Happy Chinese New Year educational travelers!

In case you didn’t know, today marks the start of the Lunar New Year ushering in the year of the fire monkey. Stay tuned for tomorrow’s post where I share everything you need to know about this popular Asian festival. Until then, Jeff is back with an educational post on a special museum dedicated to understanding the hearing impaired.


Any educational trip to Washington, D.C. for students who may be deaf or mute, must visit the Gallaudet University Museum, which is dedicated to promoting and interpreting the rich and complex deaf experience. Located at 800 Florida Avenue, NE the museum is a part of a collegiate experience that dates back over one hundred and fifty years. Gallaudet University is a bilingual, diverse, multicultural institution of higher education that ensures the intellectual and professional advancement of deaf and hard of hearing individuals through American Sign Language and English.

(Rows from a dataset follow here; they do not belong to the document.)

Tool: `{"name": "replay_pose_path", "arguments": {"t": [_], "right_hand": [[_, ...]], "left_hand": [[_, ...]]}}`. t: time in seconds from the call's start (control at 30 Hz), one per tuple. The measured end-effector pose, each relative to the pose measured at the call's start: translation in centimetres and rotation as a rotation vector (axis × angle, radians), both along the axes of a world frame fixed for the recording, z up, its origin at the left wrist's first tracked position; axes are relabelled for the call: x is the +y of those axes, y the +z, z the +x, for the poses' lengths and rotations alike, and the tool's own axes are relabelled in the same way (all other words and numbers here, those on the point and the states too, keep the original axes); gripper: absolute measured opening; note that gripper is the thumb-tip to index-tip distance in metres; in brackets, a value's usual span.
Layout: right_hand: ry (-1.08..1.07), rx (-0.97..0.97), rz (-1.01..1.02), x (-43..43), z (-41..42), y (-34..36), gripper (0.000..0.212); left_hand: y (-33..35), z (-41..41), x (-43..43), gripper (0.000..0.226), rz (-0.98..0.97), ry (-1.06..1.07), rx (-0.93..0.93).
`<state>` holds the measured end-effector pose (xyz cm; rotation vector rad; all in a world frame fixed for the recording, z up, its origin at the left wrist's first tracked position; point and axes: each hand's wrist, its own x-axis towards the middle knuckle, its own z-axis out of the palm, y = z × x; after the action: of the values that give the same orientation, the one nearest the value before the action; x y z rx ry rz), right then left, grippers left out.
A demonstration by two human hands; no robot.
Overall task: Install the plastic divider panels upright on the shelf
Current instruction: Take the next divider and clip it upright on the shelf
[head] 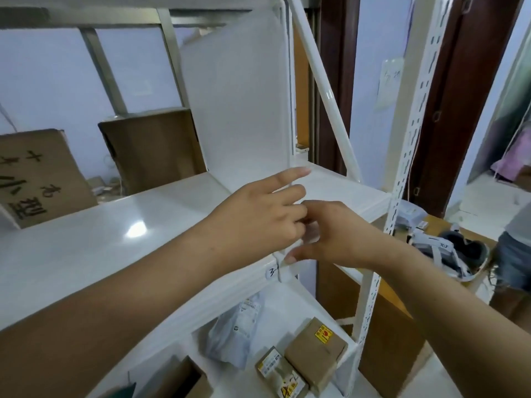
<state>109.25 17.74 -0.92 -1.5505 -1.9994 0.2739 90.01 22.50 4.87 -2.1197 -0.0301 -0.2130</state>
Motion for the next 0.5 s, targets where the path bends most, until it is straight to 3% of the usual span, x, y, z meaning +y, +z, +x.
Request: {"name": "replay_pose_path", "arguments": {"t": [0.27, 0.5], "right_hand": [[0.310, 0.121, -0.039, 2.9, 1.9, 0.2, 0.049], [0.342, 0.126, 0.097, 3.0, 2.4, -1.4, 0.044]], "left_hand": [[1.3, 0.2, 0.1, 0.020, -0.027, 0.032, 0.070], [2.1, 0.4, -1.2, 0.039, 0.027, 0.171, 0.136]]}}
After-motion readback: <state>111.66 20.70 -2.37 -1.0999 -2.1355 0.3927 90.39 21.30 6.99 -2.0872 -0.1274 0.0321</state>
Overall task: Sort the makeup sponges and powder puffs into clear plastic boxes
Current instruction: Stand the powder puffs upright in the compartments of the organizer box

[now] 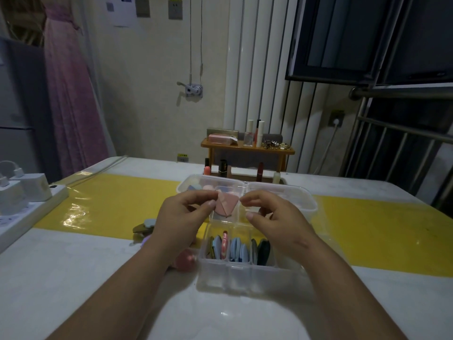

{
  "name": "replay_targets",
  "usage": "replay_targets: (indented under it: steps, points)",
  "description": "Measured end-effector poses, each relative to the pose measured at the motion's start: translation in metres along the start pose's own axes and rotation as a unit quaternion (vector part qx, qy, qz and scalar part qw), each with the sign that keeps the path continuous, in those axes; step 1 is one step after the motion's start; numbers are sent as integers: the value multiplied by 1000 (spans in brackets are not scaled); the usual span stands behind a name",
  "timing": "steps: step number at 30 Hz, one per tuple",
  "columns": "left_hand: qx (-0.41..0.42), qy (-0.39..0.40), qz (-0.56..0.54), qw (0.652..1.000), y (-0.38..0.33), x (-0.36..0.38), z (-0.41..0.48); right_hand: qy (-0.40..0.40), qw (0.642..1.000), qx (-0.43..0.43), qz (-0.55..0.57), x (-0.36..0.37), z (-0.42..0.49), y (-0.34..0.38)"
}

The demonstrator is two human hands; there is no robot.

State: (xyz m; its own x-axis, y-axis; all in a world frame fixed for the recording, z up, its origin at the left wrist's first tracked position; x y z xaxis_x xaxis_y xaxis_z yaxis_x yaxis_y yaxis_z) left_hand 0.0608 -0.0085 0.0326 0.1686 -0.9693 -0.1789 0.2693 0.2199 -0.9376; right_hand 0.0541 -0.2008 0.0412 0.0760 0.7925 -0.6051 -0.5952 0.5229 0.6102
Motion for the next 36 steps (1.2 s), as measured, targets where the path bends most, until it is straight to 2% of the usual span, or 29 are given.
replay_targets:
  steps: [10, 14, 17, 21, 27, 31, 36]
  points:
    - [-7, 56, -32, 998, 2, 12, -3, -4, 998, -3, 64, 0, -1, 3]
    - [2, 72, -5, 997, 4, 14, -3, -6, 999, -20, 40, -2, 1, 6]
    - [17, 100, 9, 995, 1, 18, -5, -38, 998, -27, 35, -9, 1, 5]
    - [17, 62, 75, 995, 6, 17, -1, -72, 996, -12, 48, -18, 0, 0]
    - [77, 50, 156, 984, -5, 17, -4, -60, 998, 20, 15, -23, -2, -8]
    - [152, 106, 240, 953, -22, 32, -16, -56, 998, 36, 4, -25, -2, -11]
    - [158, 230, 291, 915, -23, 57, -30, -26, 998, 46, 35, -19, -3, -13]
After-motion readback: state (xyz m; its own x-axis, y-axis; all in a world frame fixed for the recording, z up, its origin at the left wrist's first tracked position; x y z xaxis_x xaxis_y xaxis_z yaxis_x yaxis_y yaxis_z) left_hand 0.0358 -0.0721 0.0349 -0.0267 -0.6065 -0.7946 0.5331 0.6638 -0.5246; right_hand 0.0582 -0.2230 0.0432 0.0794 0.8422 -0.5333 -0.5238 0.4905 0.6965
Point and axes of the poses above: each hand's wrist, its own z-axis towards the middle knuckle, its own x-axis out of the palm, y = z × x, the point moved 8 cm from there along z, towards the middle knuckle, and after that the axes turned 11 degrees about -x, right-handed, at the moved point
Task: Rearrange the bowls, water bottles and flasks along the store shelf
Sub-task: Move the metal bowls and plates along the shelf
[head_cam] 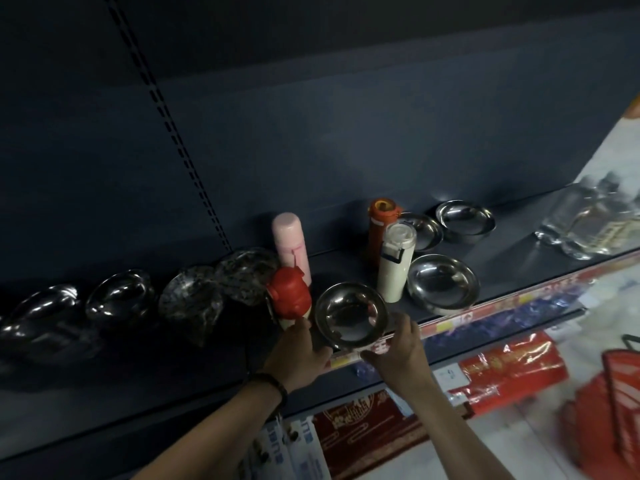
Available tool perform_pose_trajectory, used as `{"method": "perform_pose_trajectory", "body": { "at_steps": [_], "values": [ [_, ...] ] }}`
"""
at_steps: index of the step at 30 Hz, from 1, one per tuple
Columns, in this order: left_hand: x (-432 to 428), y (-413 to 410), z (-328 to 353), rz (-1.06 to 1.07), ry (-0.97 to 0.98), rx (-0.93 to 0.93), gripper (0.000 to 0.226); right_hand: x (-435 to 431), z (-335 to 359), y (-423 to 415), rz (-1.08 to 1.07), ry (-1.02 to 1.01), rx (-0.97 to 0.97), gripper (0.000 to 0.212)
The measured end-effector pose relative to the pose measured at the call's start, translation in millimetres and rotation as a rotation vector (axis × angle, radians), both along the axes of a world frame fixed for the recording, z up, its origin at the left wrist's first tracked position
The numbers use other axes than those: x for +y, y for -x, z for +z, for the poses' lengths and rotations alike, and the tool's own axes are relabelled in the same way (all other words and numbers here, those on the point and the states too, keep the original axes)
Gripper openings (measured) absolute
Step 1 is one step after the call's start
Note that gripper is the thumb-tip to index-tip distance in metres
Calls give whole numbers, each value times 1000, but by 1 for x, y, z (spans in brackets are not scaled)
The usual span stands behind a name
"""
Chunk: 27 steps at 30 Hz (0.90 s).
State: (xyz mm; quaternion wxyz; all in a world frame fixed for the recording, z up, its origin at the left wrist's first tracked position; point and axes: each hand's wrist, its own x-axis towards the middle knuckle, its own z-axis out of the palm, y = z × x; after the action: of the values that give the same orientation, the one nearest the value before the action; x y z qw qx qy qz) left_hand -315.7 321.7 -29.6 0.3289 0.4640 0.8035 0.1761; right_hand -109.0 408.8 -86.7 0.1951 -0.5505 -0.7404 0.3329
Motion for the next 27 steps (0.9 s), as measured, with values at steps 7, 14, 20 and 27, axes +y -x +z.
{"method": "perform_pose_trajectory", "body": {
  "at_steps": [7,14,20,27],
  "values": [
    [9,-14,8,96,-28,-381,27,29,5,-5,104,167,83,102],
    [-7,-19,14,89,-153,-606,70,16,-7,-14,68,148,234,94],
    [-42,-11,33,25,-321,-677,95,-37,30,-14,-6,12,363,92],
    [-108,43,55,119,-531,-560,74,-108,89,30,11,-63,416,92]
  ]
}}
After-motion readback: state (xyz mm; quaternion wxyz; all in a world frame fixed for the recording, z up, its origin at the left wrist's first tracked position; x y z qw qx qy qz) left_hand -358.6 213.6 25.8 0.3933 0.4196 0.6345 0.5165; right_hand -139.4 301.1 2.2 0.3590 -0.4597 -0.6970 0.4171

Gallaudet maintains a proud tradition of research and scholarly activity and prepares its graduates for career opportunities in a highly competitive, technological, and rapidly changing world.

Educational tours of Washington, D.C., that happen to include a visit to the Gallaudet University Museum, will discover the interesting story of Edward Miner Gallaudet whose father founded the American School for the Deaf in Hartford, Connecticut in 1817. Young Edward Gallaudet was hired as superintendent of the Columbia Institution in 1857 and persuaded President Abraham Lincoln to sign a charter allowing the institution to grant collegiate degrees to the Deaf and Dumb in 1864. The rest of the fascinating timeline can be learned on your student trip. The non-hearing challenged would benefit by including Gallaudet’s museum as part of their student tour to Washington, D.C.